Tell how many lines of the data below have the string "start" in them. Say nothing more.

--- Collected data Enclosed Below ---

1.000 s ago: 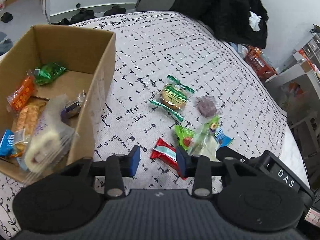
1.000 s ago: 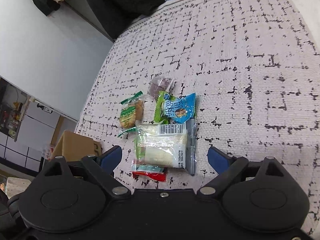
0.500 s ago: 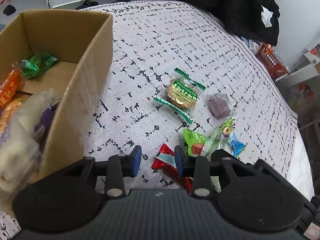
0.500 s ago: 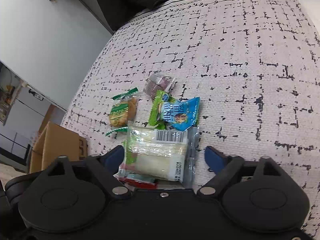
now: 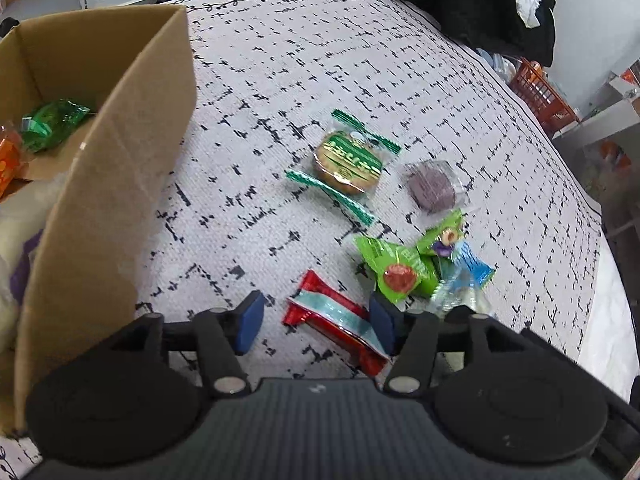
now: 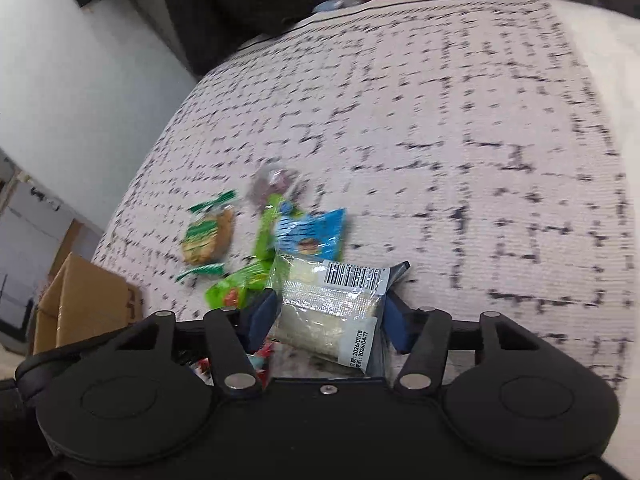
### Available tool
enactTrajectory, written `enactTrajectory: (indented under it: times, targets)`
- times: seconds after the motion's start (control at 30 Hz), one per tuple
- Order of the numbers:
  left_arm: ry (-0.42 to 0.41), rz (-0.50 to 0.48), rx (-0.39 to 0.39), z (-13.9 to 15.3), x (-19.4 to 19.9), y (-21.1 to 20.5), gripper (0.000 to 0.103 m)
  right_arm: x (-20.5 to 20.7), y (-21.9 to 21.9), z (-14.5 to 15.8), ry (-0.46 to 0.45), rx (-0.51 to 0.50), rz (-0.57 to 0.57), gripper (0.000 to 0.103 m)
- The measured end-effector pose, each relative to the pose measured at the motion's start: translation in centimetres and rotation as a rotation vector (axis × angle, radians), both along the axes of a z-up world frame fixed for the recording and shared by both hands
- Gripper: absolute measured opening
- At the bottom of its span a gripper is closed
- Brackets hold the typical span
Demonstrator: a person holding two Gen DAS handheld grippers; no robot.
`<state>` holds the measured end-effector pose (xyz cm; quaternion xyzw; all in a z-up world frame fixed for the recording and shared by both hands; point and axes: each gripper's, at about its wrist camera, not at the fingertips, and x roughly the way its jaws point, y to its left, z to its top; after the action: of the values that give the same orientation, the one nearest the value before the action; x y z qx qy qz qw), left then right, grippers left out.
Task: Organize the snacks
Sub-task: 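Grasp the red bar with the left tool while the right tool grasps the clear white pack, then carry both snacks over the box and open both tools to drop them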
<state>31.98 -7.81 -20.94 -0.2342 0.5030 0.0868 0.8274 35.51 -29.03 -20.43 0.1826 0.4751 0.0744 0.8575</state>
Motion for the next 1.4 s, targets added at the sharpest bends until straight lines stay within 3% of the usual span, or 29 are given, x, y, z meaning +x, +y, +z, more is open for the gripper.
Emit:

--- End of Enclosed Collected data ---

### Solution
2